Carmelo D’amico ha finito per smentire se stesso rimediando così anche la condanna per la calunnia.

Il boss reo confesso di decine di omicidi, infatti, prima di iniziare la collaborazione, per difendersi aveva denunciato che a convincere La Rosa ad accusarlo fosse stato il suo amico Maurizio Marchetta, l’imprenditore di Barcellona per un periodo vice presidente del Consiglio comunale.

Quest’ultimo, a sua volta aveva  già denunciato di estorsione lo stesso D’amico e Carmelo Bisognano, l’altro esponente di spicco della mafia del Longano che a partire dal 2010 inizierà la collaborazione con la magistratura.

L’accusa a La Rosa e Marchetta a D’amico è costata il 26 febbraio scorso la condanna ad un anno di reclusione (pena mitigata, come quella per l’estorsione all’Aias, dall’essere un collaboratore)

Tutto si Sistema

Entrambi, D’amico e Bisognano, furono arrestati nel 2009 nell’operazione “Sistema” proprio in virtù delle dichiarazioni di Marchetta.

Condannati in primo grado a pene molto pesanti decisero di diventare collaboratori: prima, dal 2010, Bisognano e poi, dal 2013, D’amico. Le loro dichiarazioni hanno permesso di fare luce su decine di delitti (tra cui efferati omicidi) che erano rimasti senza colpevoli.

Si sono sempre difesi sostenendo che Marchetta era uno colluso e non una vittima della mafia.

Il processo a loro carico per l’estorsione alle imprese di Marchetta è ancora in corso: i due boss, dopo la condanna di primo grado sono stati assolti in appello, ma la Corte di Cassazione ha annullato e rimesso la decisione finale a Reggio Calabria.

Nel frattempo Carmelo Bisognano è stato arrestato e rinviato a giudizio. Mentre era sottoposto a programma di protezione – secondo l’accusa – ha continuato a delinquere alla Vecchia maniera (vedi articolo sulla vicenda).

Le spine di La Rosa

Le dichiarazioni del commercialista La Rosa sono state già sottoposte positivamente al vaglio di altri giudici.

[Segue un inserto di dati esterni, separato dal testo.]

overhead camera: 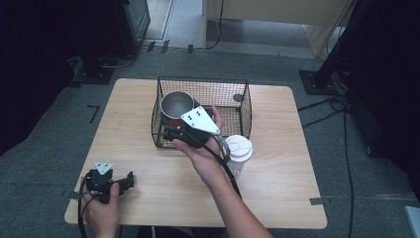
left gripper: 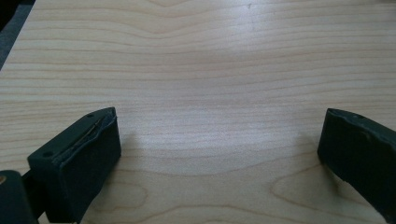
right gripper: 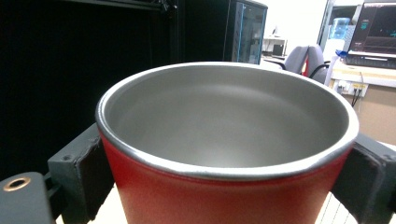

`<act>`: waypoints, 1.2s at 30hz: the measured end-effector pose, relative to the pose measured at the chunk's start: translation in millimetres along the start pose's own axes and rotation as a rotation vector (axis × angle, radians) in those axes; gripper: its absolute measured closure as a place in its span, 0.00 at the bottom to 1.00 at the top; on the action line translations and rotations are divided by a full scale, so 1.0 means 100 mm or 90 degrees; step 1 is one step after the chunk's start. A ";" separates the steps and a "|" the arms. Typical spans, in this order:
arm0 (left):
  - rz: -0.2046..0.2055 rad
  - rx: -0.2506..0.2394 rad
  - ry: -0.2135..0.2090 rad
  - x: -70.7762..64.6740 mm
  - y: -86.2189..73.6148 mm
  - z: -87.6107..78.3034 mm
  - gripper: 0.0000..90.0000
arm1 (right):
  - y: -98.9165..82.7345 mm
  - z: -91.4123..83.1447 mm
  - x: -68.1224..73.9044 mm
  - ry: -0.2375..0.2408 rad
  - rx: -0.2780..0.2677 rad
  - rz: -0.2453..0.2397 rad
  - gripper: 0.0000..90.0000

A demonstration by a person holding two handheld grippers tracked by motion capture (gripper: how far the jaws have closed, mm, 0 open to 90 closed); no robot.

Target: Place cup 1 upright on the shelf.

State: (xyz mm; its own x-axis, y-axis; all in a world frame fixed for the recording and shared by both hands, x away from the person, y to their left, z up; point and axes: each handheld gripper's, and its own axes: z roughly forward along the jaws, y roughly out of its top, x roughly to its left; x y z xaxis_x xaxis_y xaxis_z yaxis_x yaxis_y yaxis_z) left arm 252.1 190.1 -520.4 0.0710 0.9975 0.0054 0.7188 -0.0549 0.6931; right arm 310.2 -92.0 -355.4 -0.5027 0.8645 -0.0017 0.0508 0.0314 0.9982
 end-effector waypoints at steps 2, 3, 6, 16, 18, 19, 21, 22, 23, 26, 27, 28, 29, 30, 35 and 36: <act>0.000 0.000 0.000 0.00 0.00 0.00 0.00 | -0.02 0.06 -0.02 0.001 -0.005 -0.004 0.08; 0.000 0.000 0.000 0.00 0.00 0.00 0.00 | -0.02 0.06 -0.02 0.001 -0.005 -0.004 0.08; 0.000 0.000 0.000 0.00 0.00 0.00 0.00 | -0.05 0.14 -0.05 -0.002 0.001 -0.002 0.08; 0.001 0.000 0.000 0.00 0.00 0.00 0.00 | -0.13 0.35 -0.17 -0.020 0.010 -0.001 0.08; 0.001 -0.001 0.000 0.00 0.00 0.00 0.00 | -0.16 0.43 -0.22 -0.022 0.007 0.006 0.08; 0.001 -0.001 0.000 0.00 0.00 0.00 0.00 | -0.16 0.43 -0.22 -0.022 0.007 0.006 0.08; 0.001 -0.001 0.000 0.00 0.00 0.00 0.00 | -0.18 0.49 -0.25 -0.019 0.002 0.010 0.08; 0.000 -0.001 0.000 0.00 0.00 0.00 0.00 | -0.19 0.53 -0.26 -0.015 -0.002 0.019 0.08; 0.000 -0.001 0.000 0.00 0.00 0.00 0.00 | -0.19 0.55 -0.26 -0.012 -0.003 0.020 0.08; 0.001 -0.001 0.000 0.00 0.00 0.00 0.00 | -0.19 0.60 -0.28 -0.003 -0.010 0.009 0.08; 0.001 -0.001 0.000 0.00 0.00 0.00 0.00 | -0.20 0.66 -0.29 0.003 -0.009 0.013 0.08; 0.001 -0.001 0.000 0.00 0.00 0.00 0.00 | -0.20 0.66 -0.29 0.003 -0.009 0.013 0.08; 0.001 -0.001 0.000 0.00 0.00 0.00 0.00 | -0.21 0.72 -0.30 0.008 -0.005 0.020 0.08; 0.001 -0.001 0.000 0.00 0.00 0.00 0.00 | -0.21 0.72 -0.30 0.008 -0.005 0.020 0.08; 0.003 0.001 0.001 0.00 0.00 0.00 0.00 | -0.24 0.88 -0.35 0.008 -0.003 0.022 0.08; 0.002 0.000 0.000 0.00 0.00 0.00 0.00 | -0.25 0.94 -0.36 0.010 -0.003 0.015 0.08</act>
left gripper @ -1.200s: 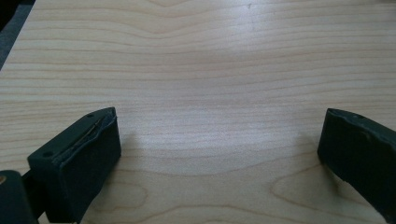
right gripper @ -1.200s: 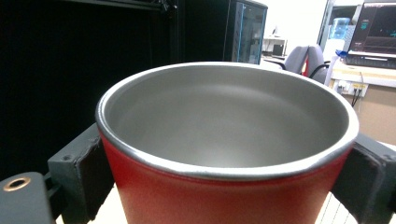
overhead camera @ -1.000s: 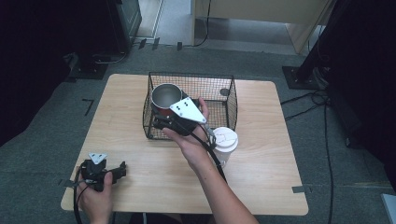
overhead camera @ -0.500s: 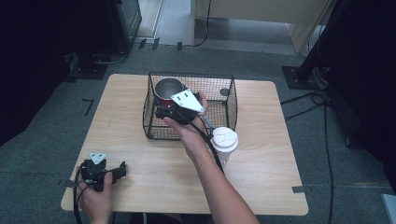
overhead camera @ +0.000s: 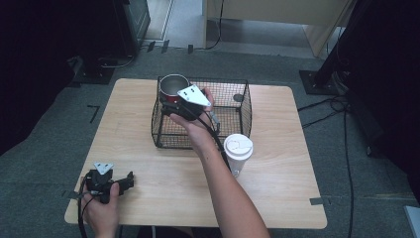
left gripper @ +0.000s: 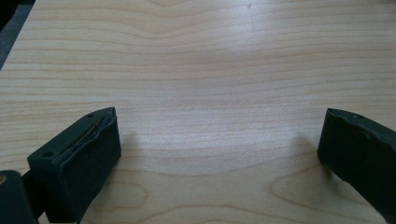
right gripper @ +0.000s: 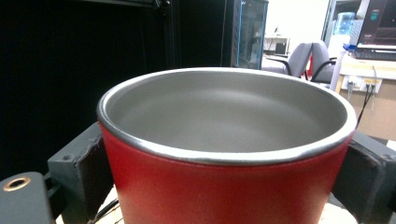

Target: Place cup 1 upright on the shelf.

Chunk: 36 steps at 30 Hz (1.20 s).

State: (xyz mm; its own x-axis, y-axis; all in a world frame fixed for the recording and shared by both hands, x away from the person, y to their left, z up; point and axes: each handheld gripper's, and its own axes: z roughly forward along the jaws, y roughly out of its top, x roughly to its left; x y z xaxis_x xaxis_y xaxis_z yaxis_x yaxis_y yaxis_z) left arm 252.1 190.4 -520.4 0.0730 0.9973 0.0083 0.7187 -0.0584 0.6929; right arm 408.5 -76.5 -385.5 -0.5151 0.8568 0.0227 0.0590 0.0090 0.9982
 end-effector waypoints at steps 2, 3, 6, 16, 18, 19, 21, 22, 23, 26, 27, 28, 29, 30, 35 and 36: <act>-0.001 0.000 0.000 0.00 0.00 0.00 0.00 | -0.01 0.07 -0.02 0.003 0.002 -0.012 0.08; -0.001 0.000 0.000 0.00 0.00 0.00 0.00 | -0.01 0.07 -0.02 0.003 0.002 -0.012 0.08; 0.000 0.001 0.000 0.00 0.00 0.00 0.00 | -0.05 0.17 -0.04 0.008 0.009 -0.015 0.08; 0.002 0.001 -0.001 0.00 0.00 0.00 0.00 | -0.28 0.37 -0.11 -0.008 0.064 0.005 0.08; 0.002 0.000 -0.002 0.00 0.00 0.00 0.00 | -0.30 0.38 -0.12 -0.011 0.067 0.011 0.08; 0.002 0.000 -0.002 0.00 0.00 0.00 0.00 | -0.31 0.39 -0.13 -0.014 0.070 0.014 0.08; 0.002 0.001 -0.003 0.00 0.00 0.00 0.00 | -0.34 0.42 -0.13 -0.019 0.085 0.023 0.08; 0.002 0.001 -0.003 0.00 0.00 0.00 0.00 | -0.38 0.44 -0.13 -0.023 0.099 0.018 0.08; 0.002 0.001 -0.002 0.00 0.00 0.00 0.00 | -0.41 0.46 -0.13 -0.028 0.112 0.016 0.08; 0.002 0.000 -0.002 0.00 0.00 0.00 0.00 | -0.48 0.48 -0.14 -0.031 0.130 -0.003 0.08; 0.002 0.001 -0.002 0.00 0.00 0.00 0.00 | -0.48 0.48 -0.14 -0.031 0.130 -0.003 0.08; 0.002 0.000 -0.002 0.00 0.00 0.00 0.00 | -0.52 0.50 -0.15 -0.032 0.142 0.007 0.08; 0.002 0.000 -0.002 0.00 0.00 0.00 0.00 | -0.54 0.51 -0.16 -0.030 0.146 0.010 0.08; 0.002 0.001 -0.002 0.00 0.00 0.00 0.00 | -0.54 0.51 -0.16 -0.030 0.146 0.010 0.08; 0.002 0.001 -0.003 0.00 0.00 0.00 0.00 | -0.59 0.53 -0.14 -0.018 0.175 0.011 0.08; 0.004 0.001 -0.003 0.00 0.00 0.00 0.00 | -0.60 0.53 -0.14 -0.018 0.181 0.017 0.08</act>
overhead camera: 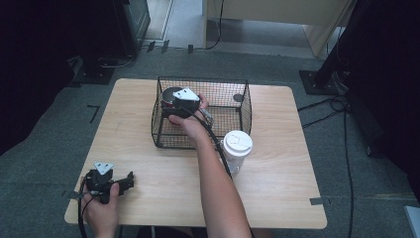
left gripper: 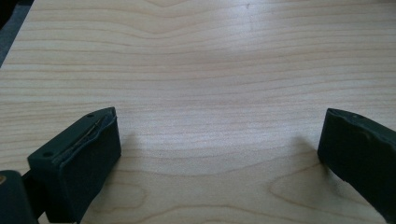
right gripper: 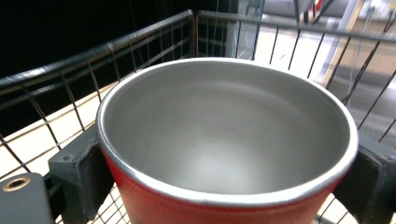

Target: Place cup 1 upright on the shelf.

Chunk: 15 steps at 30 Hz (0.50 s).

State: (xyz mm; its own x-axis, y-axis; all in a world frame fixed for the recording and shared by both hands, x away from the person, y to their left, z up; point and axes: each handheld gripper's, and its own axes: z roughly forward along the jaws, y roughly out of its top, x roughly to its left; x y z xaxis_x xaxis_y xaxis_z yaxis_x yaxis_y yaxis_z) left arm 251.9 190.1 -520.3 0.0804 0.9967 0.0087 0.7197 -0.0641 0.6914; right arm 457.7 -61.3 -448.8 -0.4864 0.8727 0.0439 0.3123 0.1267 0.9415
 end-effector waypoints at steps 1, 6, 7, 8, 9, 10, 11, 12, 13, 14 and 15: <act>0.000 -0.001 -0.001 0.00 0.00 0.00 0.00 | -0.01 0.01 -0.01 -0.004 0.012 0.001 0.08; 0.001 0.001 -0.001 0.00 0.00 0.00 0.00 | -0.02 0.02 -0.01 -0.011 0.029 -0.011 0.08; 0.001 0.001 -0.001 0.00 0.00 0.00 0.00 | -0.02 0.01 -0.01 -0.011 0.032 -0.011 0.08; 0.001 0.001 -0.001 0.00 0.00 0.00 0.00 | -0.02 0.01 -0.01 -0.010 0.033 -0.014 0.08; 0.001 0.001 -0.001 0.00 0.00 0.00 0.00 | -0.02 0.01 -0.01 -0.007 0.033 -0.015 0.08; 0.001 0.001 -0.001 0.00 0.00 0.00 0.00 | -0.02 0.01 -0.01 -0.006 0.034 -0.015 0.07; 0.001 -0.001 0.000 0.00 0.00 0.00 0.00 | -0.02 0.00 0.00 -0.006 0.031 -0.009 0.06; 0.001 0.000 -0.001 0.00 0.00 0.00 0.00 | 0.01 -0.02 0.00 -0.010 0.022 0.000 0.00; 0.001 0.000 0.000 0.00 0.00 0.00 0.00 | 0.02 -0.03 0.00 -0.016 0.019 -0.001 0.00; 0.001 0.000 -0.001 0.00 0.00 0.00 0.00 | 0.03 -0.04 0.00 -0.016 0.016 -0.006 0.00; 0.001 0.000 -0.001 0.00 0.00 0.00 0.00 | 0.03 -0.04 0.00 -0.016 0.016 -0.006 0.00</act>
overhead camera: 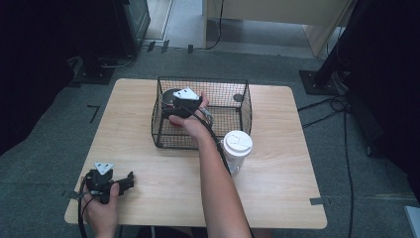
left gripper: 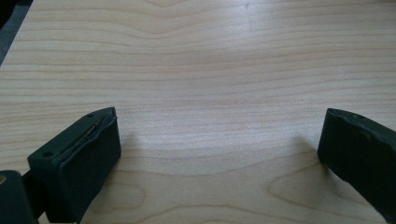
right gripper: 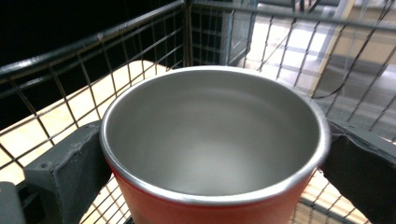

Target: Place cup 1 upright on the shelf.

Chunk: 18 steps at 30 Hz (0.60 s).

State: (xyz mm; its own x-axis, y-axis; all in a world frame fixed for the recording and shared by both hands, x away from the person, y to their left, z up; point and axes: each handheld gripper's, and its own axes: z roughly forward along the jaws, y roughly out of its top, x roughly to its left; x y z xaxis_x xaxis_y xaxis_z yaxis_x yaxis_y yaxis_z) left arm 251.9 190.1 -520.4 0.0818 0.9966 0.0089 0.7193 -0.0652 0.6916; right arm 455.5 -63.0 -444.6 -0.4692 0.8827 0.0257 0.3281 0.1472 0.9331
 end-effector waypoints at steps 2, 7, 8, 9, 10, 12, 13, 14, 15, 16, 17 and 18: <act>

Il Tribunale di Messina ha condannato, in primo grado, l’ex senatore Tatà Sanzarello per le estorsioni all’Aias (vedi articolo correlato a firma Michele Schinella).

Il Giudice per le indagini preliminari di Barcellona ha rinviato a giudizio per una serie di reati il presidente dell’Aias nazionale, Francesco Lo Trovato, e una serie di dirigenti dell’associazione, oltre ai politici Sanzarello (per altre ipotesi di reato) e Natale D’amico (vedi articolo).